When President Donald Trump said he would stimulate the economy, he probably didn't mean by buying art supplies.
However, an article in The New York Times on Wednesday has some impressive stats on the sharp increase in sales at office and art supply stores, thanks to people buying poster board and other materials to make protest signs.
"The week before the Women’s March on Jan. 21 in cities across the United States," Christopher Mele writes, "protesters who were making signs helped fuel increased sales of poster boards by 33 percent and foam boards by 42 percent compared with the same week last year, the consumer research group NPD reported recently."
So what does that translate to in dollars? Looking at poster board sales solely from Jan. 15 to 21 the answer is "$4.1 million."
And if you're going to buy poster board, you're probably going to buy markers as well — which proved to be true, as sales of writing implements and other materials also shot up: "Specialty markers were up by 24 percent; permanent markers, 12 percent; glue, 27 percent; and scissors, 6 percent."

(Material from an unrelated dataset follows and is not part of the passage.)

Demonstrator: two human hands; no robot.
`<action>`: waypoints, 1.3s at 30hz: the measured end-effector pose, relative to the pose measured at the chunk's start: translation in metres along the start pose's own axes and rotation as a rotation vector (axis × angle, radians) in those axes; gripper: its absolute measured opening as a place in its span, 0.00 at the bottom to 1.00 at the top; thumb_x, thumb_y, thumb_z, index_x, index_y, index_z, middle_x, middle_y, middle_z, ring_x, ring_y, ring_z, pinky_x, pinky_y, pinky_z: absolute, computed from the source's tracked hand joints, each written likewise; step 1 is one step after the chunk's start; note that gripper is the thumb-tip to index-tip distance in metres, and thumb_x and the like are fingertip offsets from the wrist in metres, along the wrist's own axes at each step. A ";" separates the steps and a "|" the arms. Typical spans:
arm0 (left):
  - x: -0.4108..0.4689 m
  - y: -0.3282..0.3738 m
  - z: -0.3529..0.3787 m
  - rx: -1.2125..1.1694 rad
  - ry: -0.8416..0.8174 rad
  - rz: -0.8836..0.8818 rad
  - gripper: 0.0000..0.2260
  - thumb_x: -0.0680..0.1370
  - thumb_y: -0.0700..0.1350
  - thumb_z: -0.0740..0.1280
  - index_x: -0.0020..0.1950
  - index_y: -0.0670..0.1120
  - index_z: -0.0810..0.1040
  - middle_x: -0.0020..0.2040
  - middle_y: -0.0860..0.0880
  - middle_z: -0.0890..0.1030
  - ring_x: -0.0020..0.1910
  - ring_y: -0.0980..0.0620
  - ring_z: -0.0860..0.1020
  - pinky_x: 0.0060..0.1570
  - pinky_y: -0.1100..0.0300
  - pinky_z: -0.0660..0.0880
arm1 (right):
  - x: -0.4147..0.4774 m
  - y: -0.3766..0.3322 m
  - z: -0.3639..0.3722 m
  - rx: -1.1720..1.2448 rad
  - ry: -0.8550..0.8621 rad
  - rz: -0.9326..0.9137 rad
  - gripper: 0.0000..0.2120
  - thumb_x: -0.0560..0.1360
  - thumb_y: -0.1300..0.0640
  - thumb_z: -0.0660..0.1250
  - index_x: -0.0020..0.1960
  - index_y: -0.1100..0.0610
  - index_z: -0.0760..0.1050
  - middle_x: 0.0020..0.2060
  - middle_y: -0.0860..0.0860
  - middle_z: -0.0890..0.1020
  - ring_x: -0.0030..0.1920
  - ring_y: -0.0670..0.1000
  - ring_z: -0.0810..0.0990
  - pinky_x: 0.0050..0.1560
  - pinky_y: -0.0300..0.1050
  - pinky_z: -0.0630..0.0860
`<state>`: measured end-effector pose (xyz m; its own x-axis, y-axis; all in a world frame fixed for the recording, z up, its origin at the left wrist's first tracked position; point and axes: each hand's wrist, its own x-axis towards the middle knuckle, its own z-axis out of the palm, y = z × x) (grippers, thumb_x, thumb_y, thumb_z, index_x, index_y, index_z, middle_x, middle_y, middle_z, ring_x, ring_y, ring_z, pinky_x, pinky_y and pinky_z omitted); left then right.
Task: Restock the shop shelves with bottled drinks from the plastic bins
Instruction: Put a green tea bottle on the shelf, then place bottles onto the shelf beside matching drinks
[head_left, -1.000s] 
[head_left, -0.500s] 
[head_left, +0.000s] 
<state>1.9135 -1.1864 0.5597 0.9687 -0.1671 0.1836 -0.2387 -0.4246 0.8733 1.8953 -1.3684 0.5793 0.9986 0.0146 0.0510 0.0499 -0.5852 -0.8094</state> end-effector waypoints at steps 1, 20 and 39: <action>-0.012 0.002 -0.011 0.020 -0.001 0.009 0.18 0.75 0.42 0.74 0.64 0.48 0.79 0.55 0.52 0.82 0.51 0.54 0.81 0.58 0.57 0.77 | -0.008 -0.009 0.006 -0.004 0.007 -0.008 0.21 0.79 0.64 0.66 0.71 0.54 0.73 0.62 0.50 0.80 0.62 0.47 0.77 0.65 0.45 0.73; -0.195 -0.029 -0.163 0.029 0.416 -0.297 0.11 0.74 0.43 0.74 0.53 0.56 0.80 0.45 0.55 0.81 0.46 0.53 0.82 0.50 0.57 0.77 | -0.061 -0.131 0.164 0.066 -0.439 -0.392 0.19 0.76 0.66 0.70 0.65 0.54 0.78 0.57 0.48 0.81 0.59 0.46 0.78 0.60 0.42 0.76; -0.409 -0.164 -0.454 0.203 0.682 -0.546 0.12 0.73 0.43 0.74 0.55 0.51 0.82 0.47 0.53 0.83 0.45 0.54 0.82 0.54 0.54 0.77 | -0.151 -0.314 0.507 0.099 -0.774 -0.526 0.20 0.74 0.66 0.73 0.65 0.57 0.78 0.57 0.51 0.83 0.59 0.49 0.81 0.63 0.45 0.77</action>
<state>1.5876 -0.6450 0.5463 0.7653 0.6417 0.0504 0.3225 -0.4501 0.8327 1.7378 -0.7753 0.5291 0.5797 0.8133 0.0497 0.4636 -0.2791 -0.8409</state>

Leen Nsouli, an actual Office Supplies Industry Analyst whose report was used in the New York Times article wrote for The NPD Group, on Mar. 15 about the undeniable link. "Setting political views aside," she noted, "the women’s movement has positively influenced the sales of office supplies."
It didn't stop with signage; people also bought blank t-shirts and fabric paint, Nsouli reported: "fabric paint sales the week before the march were up at least three-times as much compared to the other weeks in January."
Are sales expected to rise?
The Women's March on Washington was, as The Washington Post reported on Feb. 7, "likely the largest single-day demonstration in recorded U.S. history." So it isn't as though protests of that scope are occurring every day, though protests all over the country continue to happen, lately in reaction to Trump's travel ban.
"More events have taken place since the January march, and there is discussion that similar events are planned for the future," Nsouli wrote, "presenting an opportunity for retailers and manufacturers to monitor and prepare for product demand in larger cities where they typically occur."
To quote Staples, "It pays to be a Staples Rewards® member."